最初から脅す気なんて無いのだが、逆に強情すぎて、無理していると悟られた。

「無理していますね。可愛らしいです」
「放っておいて欲しいな」
「放っては置けませんよ。炎の魔王が本当に倒されたとしたら、ここに私がいる意味はありません。ですが、ここには貴方がいます。可愛そうな転移者が」

 ミュシェルの可哀そう連打が始まった。
 辞めて、それ以上は言わないでくれ。なんだか俺が惨めに見える。
 グッと唇を押し噛むと、ミュシェルに対してムキになる。

「俺のことを可哀そうとか言う前に、ミュシェルの方が、魔王城に一人取り残されて可愛そうじゃないのか?」
「大丈夫です」
「なにが大丈夫なんだ? アイツらは、お前を囮にして逃げたんだぞ」
「それは仕方のないことですから」
「仕方なくないだろ。勇者が意図的に他人を犠牲にして勝利を掴んでも、なんの称賛も名声もない。そういうものだろ」

 あまりにもファンタジーが過ぎた。
 俺の言う言葉は、あくまでもイメージの中にある勇者像。
 誰かのために戦い、犠牲を生み出さずに勝利を掴む。あまりにも夢物語だったが、流石に仲間を見捨てるような奴らを、俺は勇者とは呼ばない。いや、呼びたくはない。

「カガヤキさん、貴方は夢を見ているんですね」
「見たらダメなのか?」
「いえ、いいと思います。でもそうですね、私は囮にされてしまった。でも、あれでもユキムラさん達は立派な勇者パーティーですよ。私がいなくても、大丈夫な筈ですから」

 自己犠牲の精神。そんなもの、今の日本人には必要ない。
 俺は勇者パーティーの恐ろしさを少しだけ痛感した。
 それに比べると、ユキムラ達はまだ人間味がある。これもミュシェルが真面目に指名を果たそうとしているせいか、俺は額にデコピンをした。

「えいっ」
「痛っ! な、なにするんですか」

 当然ミュシェルは怒った。怒られても当然だ。
 額が赤くなり、手のひらで抑えると、ミュシェルは俺のことを睨んだ。

「ミュシェル、今日は帰った方がいい」
「帰りません」
「魔王城にいつまでもいたらダメだ。勇者パーティーから切り捨てられた以上、戦う必要も加担する必要も無いだろ」

 ミュシェルはあの瞬間、ユキムラ達に切られた。
 俺にはそう見えてしまった。
 何故ならユキムラのあの態度。
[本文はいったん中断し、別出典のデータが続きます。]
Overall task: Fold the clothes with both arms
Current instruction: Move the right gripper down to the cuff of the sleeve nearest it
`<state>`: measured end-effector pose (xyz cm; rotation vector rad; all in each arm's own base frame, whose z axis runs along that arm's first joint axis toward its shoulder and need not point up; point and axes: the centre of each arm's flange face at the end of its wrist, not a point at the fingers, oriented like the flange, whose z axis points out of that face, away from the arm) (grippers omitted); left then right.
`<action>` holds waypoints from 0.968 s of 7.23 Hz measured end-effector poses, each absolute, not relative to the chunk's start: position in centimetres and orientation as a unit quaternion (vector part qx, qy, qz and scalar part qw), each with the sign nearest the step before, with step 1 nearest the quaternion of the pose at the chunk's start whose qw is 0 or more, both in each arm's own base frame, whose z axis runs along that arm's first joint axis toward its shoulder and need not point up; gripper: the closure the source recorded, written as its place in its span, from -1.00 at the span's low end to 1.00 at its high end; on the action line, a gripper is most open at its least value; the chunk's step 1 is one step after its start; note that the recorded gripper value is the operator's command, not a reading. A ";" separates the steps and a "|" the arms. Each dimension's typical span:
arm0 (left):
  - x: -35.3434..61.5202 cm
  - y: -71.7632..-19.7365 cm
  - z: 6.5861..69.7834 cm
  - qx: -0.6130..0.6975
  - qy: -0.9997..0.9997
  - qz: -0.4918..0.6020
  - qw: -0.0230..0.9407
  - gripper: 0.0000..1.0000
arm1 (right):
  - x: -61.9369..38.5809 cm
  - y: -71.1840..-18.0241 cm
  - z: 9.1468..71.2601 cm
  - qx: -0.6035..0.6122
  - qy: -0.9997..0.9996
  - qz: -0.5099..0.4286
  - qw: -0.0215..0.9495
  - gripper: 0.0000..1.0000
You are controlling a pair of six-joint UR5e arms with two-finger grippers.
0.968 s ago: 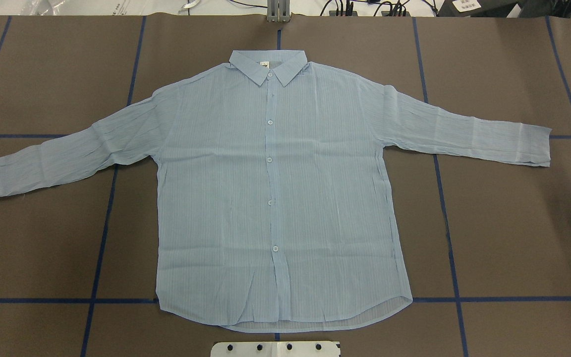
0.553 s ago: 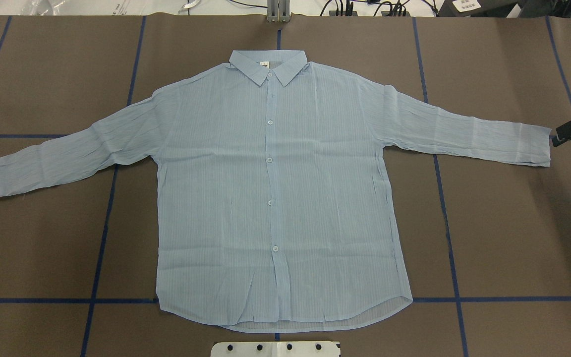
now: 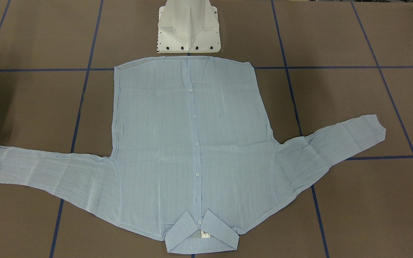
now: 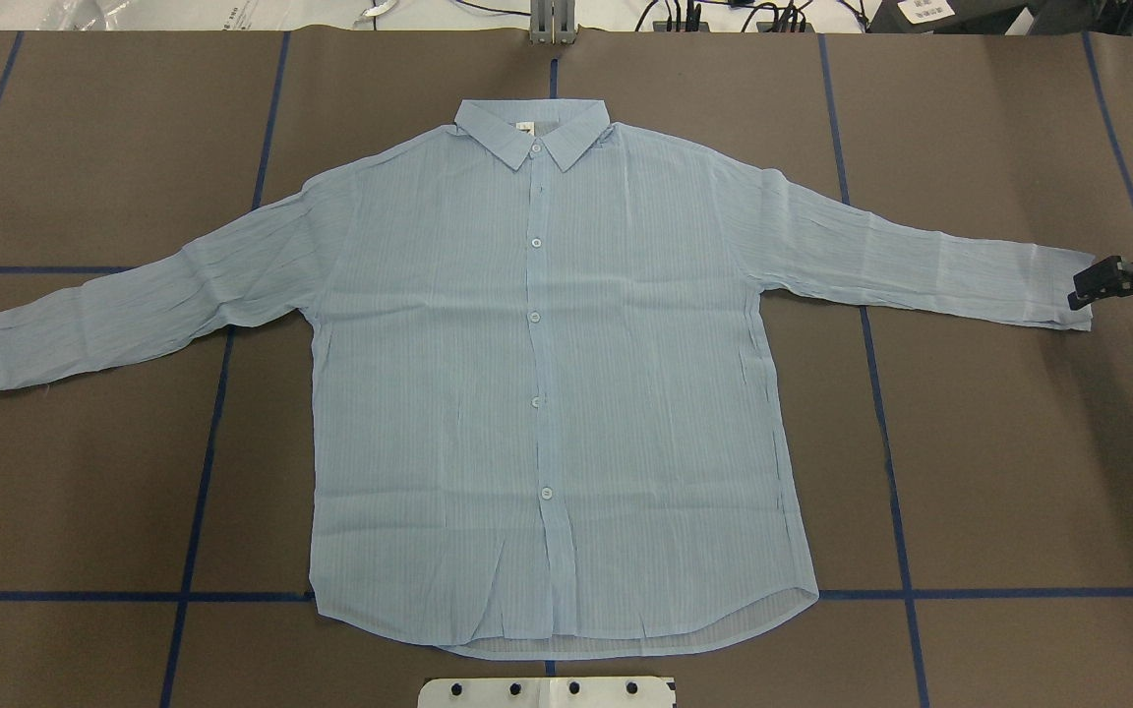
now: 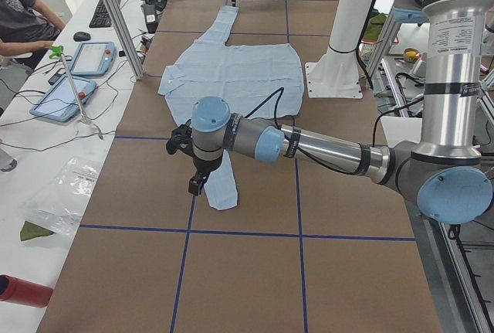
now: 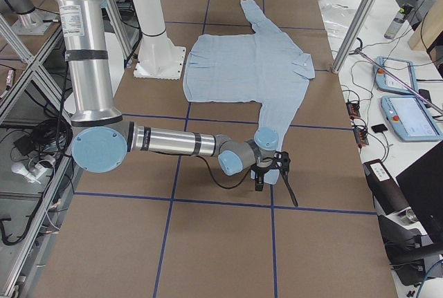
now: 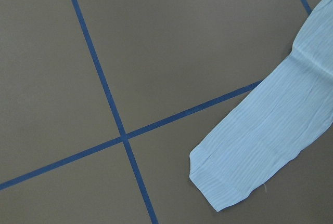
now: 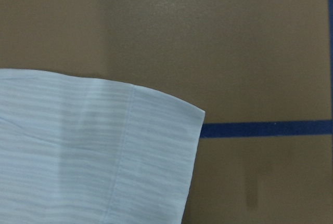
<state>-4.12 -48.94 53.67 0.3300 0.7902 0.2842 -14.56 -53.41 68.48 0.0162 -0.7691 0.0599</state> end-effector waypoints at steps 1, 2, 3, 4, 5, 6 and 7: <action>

助けに来る気が一切無く、仕方のない犠牲だと思っていたのだから。

「仮にそうだとしても」
「否定はしないんだ……ユキムラ達はたかが知れてるな」
「そんなことは言わないであげてください。それに、私は帰りませんし、帰れません」
「どうして?」
「もう夜が遅いからです! こんな時間に戻れば、私も貴方も白い目で見られるかも……どうしたんですか?」

 俺は固まってしまった。ミュシェルが今の時間を教えてくれた。
 確認のため、時計アプリを開いた。
 すると時刻は夜の〇時を回っている。一体いつから、何時間の間、ここに居たんだ?
 時間の感覚がおかしくなると、俺はミュシェルに言った。

「時間を教えてくれてありがとう。とりあえず、寝ようか」
「ね、寝る!? もしかして私の体を……」
「なに言ってるんだ? ここが魔王城なら部屋はたくさんある筈。適当にベッドのある部屋を各自見つけて寝ること。それじゃあ、お休み」
「ああ、カガヤキさん!」

 俺はいち早く部屋から出た。
 本当はもっと起きていてもいい。
 けれどミュシェルの膚と、俺の睡眠時間。色々確保するため、そして冷静になるため、俺はいち早く寝ることを決めた。